# [Problem to work on]
Only the lines from the one containing "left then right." through the last line of the data are to be written out, exactly and in full.

*** Block opens ***

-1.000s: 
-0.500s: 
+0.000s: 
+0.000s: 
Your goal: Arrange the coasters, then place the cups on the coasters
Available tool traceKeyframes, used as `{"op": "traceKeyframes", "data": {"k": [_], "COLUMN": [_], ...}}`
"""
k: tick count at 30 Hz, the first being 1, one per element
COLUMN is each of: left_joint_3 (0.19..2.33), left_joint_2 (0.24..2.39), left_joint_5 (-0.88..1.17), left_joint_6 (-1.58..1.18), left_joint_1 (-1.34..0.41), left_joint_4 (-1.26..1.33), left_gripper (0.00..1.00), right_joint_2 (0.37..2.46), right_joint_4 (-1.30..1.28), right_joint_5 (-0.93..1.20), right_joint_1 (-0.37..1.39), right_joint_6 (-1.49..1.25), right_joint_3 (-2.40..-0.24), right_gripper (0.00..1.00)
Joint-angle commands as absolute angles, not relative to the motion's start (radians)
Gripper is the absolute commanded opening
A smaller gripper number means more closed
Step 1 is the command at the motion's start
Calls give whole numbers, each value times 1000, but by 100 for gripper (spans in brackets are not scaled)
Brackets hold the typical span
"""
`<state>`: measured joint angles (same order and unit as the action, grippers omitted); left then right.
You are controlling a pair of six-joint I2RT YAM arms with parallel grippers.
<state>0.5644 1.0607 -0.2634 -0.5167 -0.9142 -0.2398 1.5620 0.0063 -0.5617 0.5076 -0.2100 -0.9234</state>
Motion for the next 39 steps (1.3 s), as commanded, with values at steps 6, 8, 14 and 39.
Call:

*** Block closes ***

# [Exercise solution]
`<state>`: measured joint angles (same order and unit as the action, grippers omitted); left then right.
You are controlling a pair of six-joint I2RT YAM arms with parallel grippers.
<state>0.5644 1.0607 -0.2634 -0.5167 -0.9142 -0.2398 1.5620 0.0063 -0.5617 0.5076 -0.2100 -0.9234</state>
Motion for the next 39 steps (1.3 s), as commanded, with values at steps 6, 8, 14 and 39.
Call:

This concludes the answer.